From the first line to the last, copy the material exactly and leave the pictures out.

::: SOURCE DATA

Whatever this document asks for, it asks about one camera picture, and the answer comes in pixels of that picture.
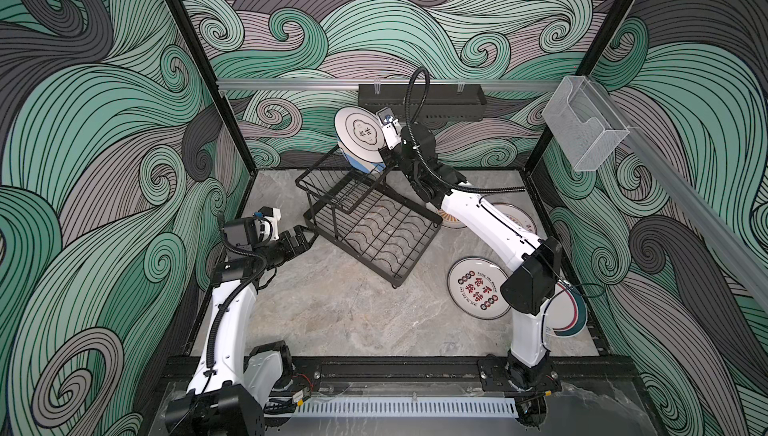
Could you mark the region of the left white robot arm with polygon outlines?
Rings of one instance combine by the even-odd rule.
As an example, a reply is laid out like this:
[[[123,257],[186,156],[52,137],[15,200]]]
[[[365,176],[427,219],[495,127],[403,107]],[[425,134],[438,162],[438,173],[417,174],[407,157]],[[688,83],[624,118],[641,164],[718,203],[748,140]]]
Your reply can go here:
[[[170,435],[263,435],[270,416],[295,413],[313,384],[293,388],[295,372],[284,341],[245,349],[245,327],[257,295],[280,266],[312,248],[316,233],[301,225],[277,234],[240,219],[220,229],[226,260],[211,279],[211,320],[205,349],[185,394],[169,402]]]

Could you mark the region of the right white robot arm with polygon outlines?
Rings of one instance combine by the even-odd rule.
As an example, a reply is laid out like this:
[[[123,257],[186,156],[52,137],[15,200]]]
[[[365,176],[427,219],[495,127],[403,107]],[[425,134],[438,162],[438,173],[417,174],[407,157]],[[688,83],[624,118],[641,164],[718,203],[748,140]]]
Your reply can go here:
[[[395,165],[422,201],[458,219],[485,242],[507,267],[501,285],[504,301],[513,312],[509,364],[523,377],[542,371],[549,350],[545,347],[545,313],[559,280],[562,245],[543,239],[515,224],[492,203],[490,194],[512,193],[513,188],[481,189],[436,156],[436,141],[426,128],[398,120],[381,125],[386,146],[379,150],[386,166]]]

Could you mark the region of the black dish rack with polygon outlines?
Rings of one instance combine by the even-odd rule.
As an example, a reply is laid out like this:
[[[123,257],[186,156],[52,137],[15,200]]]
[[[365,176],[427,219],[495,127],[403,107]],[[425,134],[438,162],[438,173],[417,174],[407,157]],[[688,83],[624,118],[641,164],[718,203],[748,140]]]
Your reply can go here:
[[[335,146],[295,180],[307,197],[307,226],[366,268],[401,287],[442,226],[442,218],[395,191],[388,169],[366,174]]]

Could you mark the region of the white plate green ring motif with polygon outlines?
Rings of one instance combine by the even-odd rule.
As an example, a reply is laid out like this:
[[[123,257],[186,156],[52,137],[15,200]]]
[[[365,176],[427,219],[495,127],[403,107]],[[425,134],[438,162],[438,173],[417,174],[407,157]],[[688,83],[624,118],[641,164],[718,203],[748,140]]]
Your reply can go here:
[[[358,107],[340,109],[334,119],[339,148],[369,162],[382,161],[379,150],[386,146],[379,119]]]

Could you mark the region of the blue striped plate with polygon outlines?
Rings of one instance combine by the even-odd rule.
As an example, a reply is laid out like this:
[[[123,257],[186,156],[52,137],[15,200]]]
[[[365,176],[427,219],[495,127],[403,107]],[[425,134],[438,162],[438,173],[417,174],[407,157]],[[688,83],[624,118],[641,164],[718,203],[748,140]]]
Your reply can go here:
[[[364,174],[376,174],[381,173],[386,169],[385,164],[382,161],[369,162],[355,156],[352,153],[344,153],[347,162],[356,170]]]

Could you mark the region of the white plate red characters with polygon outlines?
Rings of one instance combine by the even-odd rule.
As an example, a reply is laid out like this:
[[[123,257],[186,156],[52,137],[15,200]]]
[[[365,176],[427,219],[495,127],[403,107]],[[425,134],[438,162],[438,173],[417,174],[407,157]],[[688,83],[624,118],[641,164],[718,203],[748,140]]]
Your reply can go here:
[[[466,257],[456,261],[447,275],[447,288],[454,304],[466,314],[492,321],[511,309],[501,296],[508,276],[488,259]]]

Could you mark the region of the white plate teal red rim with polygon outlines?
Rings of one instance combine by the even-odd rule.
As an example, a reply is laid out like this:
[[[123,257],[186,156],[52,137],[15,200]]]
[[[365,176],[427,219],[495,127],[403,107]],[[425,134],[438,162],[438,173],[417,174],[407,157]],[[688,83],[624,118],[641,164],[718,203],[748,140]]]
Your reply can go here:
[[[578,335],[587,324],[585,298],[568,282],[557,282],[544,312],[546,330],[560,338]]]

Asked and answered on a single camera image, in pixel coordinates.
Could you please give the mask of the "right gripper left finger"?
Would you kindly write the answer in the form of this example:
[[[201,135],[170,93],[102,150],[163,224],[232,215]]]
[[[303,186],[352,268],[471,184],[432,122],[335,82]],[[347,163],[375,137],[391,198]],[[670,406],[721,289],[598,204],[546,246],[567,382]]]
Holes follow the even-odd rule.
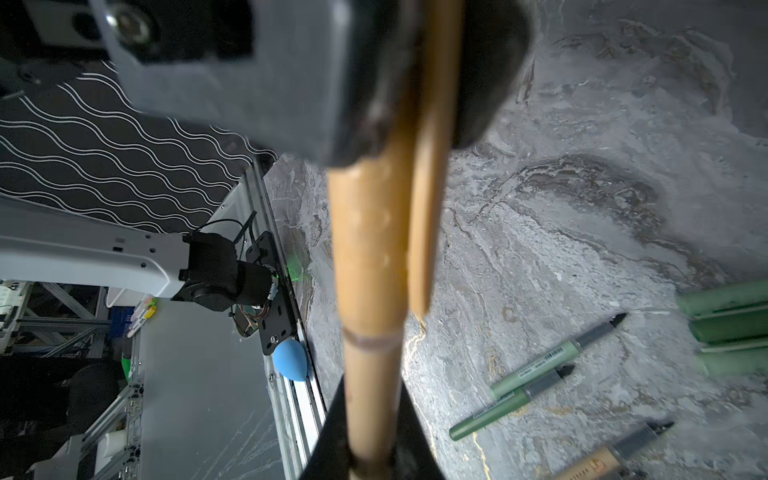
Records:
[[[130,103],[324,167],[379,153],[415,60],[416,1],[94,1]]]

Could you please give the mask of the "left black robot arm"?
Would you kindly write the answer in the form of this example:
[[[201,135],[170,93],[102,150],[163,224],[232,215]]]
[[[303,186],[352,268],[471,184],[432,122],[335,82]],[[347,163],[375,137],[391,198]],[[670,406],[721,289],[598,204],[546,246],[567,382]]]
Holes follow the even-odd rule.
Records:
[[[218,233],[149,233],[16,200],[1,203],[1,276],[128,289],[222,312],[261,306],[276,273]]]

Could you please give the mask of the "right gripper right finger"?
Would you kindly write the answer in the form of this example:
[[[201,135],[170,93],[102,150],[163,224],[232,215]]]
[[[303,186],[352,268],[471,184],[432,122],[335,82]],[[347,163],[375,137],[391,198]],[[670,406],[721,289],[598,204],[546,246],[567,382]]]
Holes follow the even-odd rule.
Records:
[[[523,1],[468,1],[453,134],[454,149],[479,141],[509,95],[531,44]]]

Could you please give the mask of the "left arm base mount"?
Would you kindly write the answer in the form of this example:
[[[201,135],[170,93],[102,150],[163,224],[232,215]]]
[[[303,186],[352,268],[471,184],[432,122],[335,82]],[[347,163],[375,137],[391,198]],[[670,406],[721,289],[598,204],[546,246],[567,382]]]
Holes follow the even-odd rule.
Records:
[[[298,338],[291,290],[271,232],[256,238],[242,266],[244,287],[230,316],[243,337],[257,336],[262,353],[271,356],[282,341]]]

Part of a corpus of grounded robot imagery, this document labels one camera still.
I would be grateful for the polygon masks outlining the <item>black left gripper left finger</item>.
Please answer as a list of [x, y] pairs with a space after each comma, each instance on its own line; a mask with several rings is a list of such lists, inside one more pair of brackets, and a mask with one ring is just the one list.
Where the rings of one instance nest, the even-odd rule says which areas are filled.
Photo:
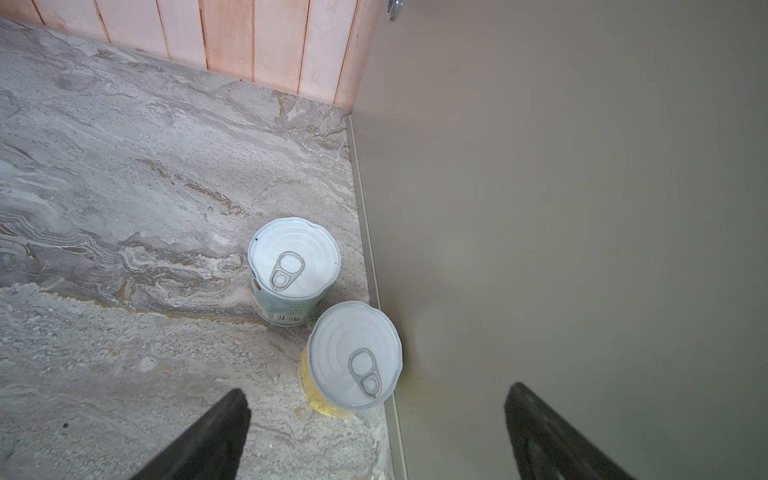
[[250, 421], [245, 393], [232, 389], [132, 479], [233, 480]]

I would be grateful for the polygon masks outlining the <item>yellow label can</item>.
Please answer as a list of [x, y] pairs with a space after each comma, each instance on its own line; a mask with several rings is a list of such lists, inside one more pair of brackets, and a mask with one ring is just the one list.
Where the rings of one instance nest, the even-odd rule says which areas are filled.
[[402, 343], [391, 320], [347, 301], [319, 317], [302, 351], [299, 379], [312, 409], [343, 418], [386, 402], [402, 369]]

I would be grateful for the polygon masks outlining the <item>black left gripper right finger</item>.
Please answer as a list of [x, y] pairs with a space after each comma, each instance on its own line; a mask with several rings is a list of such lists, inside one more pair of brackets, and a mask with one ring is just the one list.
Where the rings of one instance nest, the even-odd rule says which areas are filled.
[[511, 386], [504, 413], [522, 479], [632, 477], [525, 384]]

::::::

EXERCISE SOLUTION →
Whatever this document asks for, it asks about one camera picture, and the answer comes in pixels of that picture.
Could you mark the region of the left white robot arm with polygon outlines?
Rings of one instance combine by the even-odd rule.
As an example, a reply is laid out like this:
[[[123,257],[186,156],[52,137],[15,200]]]
[[[365,176],[427,219],[495,127],[403,107]],[[425,134],[438,162],[438,173],[417,174],[407,157]],[[688,83],[624,118],[641,164],[718,203],[748,140]]]
Your reply can go here:
[[[170,435],[263,435],[270,416],[295,413],[313,384],[293,388],[295,372],[284,341],[245,349],[245,327],[257,295],[280,266],[312,248],[316,233],[301,225],[277,234],[240,219],[220,229],[226,260],[211,279],[211,320],[205,349],[185,394],[169,402]]]

Could you mark the region of the right white robot arm with polygon outlines?
Rings of one instance combine by the even-odd rule.
As an example, a reply is laid out like this:
[[[123,257],[186,156],[52,137],[15,200]]]
[[[365,176],[427,219],[495,127],[403,107]],[[425,134],[438,162],[438,173],[417,174],[407,157]],[[688,83],[624,118],[641,164],[718,203],[748,140]]]
Your reply can go here:
[[[395,165],[422,201],[458,219],[485,242],[507,267],[501,285],[504,301],[513,312],[509,364],[523,377],[542,371],[549,350],[545,347],[545,313],[559,280],[562,245],[543,239],[515,224],[492,203],[490,194],[512,193],[513,188],[481,189],[436,156],[436,141],[426,128],[398,120],[381,125],[386,146],[379,150],[386,166]]]

Could you mark the region of the black dish rack with polygon outlines?
Rings of one instance combine by the even-odd rule.
As an example, a reply is laid out like this:
[[[123,257],[186,156],[52,137],[15,200]]]
[[[365,176],[427,219],[495,127],[403,107]],[[425,134],[438,162],[438,173],[417,174],[407,157]],[[688,83],[624,118],[641,164],[718,203],[748,140]]]
Your reply can go here:
[[[335,146],[295,180],[307,197],[307,226],[366,268],[401,287],[442,226],[442,218],[395,191],[388,169],[366,174]]]

Could you mark the region of the white plate green ring motif with polygon outlines?
Rings of one instance combine by the even-odd rule.
As an example, a reply is laid out like this:
[[[123,257],[186,156],[52,137],[15,200]]]
[[[365,176],[427,219],[495,127],[403,107]],[[425,134],[438,162],[438,173],[417,174],[407,157]],[[688,83],[624,118],[641,164],[718,203],[748,140]]]
Your reply can go here:
[[[358,107],[340,109],[334,119],[339,148],[369,162],[382,161],[379,150],[386,146],[379,119]]]

Could you mark the region of the blue striped plate with polygon outlines?
Rings of one instance combine by the even-odd rule.
As an example, a reply is laid out like this:
[[[123,257],[186,156],[52,137],[15,200]]]
[[[365,176],[427,219],[495,127],[403,107]],[[425,134],[438,162],[438,173],[417,174],[407,157]],[[688,83],[624,118],[641,164],[718,203],[748,140]]]
Your reply can go here:
[[[364,174],[376,174],[381,173],[386,169],[385,164],[382,161],[369,162],[355,156],[352,153],[344,153],[347,162],[356,170]]]

Could you mark the region of the white plate red characters with polygon outlines?
Rings of one instance combine by the even-odd rule.
As an example, a reply is laid out like this:
[[[123,257],[186,156],[52,137],[15,200]]]
[[[365,176],[427,219],[495,127],[403,107]],[[425,134],[438,162],[438,173],[417,174],[407,157]],[[688,83],[624,118],[641,164],[718,203],[748,140]]]
Your reply can go here:
[[[466,257],[456,261],[447,275],[447,288],[454,304],[466,314],[492,321],[511,309],[501,296],[508,276],[488,259]]]

Could you mark the region of the white plate teal red rim with polygon outlines?
Rings of one instance combine by the even-odd rule.
As an example, a reply is laid out like this:
[[[123,257],[186,156],[52,137],[15,200]]]
[[[365,176],[427,219],[495,127],[403,107]],[[425,134],[438,162],[438,173],[417,174],[407,157]],[[688,83],[624,118],[641,164],[718,203],[748,140]]]
Your reply can go here:
[[[578,335],[587,324],[585,298],[568,282],[557,282],[544,312],[546,330],[560,338]]]

Asked and answered on a single camera image, in pixel coordinates.
Could you please give the mask of the "right gripper left finger"?
Would you kindly write the answer in the form of this example:
[[[201,135],[170,93],[102,150],[163,224],[232,215]]]
[[[303,186],[352,268],[471,184],[432,122],[335,82]],[[347,163],[375,137],[391,198]],[[670,406],[721,289],[598,204],[546,246],[567,382]]]
Holes follow the even-odd rule.
Records:
[[[130,103],[324,167],[379,153],[415,60],[416,1],[94,1]]]

Could you please give the mask of the "left black robot arm"?
Would you kindly write the answer in the form of this example:
[[[201,135],[170,93],[102,150],[163,224],[232,215]]]
[[[303,186],[352,268],[471,184],[432,122],[335,82]],[[347,163],[375,137],[391,198]],[[670,406],[721,289],[598,204],[546,246],[567,382]]]
Holes follow the even-odd rule.
Records:
[[[218,233],[149,233],[16,200],[1,203],[1,276],[128,289],[222,312],[261,306],[276,273]]]

Could you please give the mask of the "right gripper right finger"?
Would you kindly write the answer in the form of this example:
[[[201,135],[170,93],[102,150],[163,224],[232,215]]]
[[[303,186],[352,268],[471,184],[432,122],[335,82]],[[347,163],[375,137],[391,198]],[[670,406],[721,289],[598,204],[546,246],[567,382]]]
Holes follow the even-odd rule.
Records:
[[[523,1],[468,1],[453,134],[454,149],[479,141],[509,95],[531,44]]]

Could you please give the mask of the "left arm base mount"?
Would you kindly write the answer in the form of this example:
[[[201,135],[170,93],[102,150],[163,224],[232,215]]]
[[[303,186],[352,268],[471,184],[432,122],[335,82]],[[347,163],[375,137],[391,198]],[[670,406],[721,289],[598,204],[546,246],[567,382]]]
Holes follow the even-odd rule.
Records:
[[[298,338],[291,290],[271,232],[256,238],[242,266],[244,287],[230,316],[243,337],[257,336],[262,353],[271,356],[282,341]]]

Part of a corpus of grounded robot imagery, this document labels one camera still.
I would be grateful for the polygon masks outlining the <item>black left gripper left finger</item>.
Please answer as a list of [x, y] pairs with a space after each comma, each instance on its own line; a mask with several rings is a list of such lists, inside one more pair of brackets, and a mask with one ring is just the one list.
Where the rings of one instance nest, the even-odd rule says which areas are filled.
Photo:
[[250, 421], [245, 393], [232, 389], [132, 479], [233, 480]]

I would be grateful for the polygon masks outlining the <item>yellow label can</item>.
Please answer as a list of [x, y] pairs with a space after each comma, each instance on its own line; a mask with several rings is a list of such lists, inside one more pair of brackets, and a mask with one ring is just the one list.
Where the rings of one instance nest, the even-odd rule says which areas are filled.
[[402, 343], [391, 320], [347, 301], [319, 317], [302, 351], [299, 379], [312, 409], [343, 418], [386, 402], [402, 369]]

I would be grateful for the polygon masks outlining the <item>black left gripper right finger</item>.
Please answer as a list of [x, y] pairs with a space after each comma, each instance on its own line; a mask with several rings is a list of such lists, inside one more pair of brackets, and a mask with one ring is just the one list.
Where the rings of one instance nest, the even-odd rule says which areas are filled.
[[511, 386], [504, 413], [522, 479], [632, 477], [525, 384]]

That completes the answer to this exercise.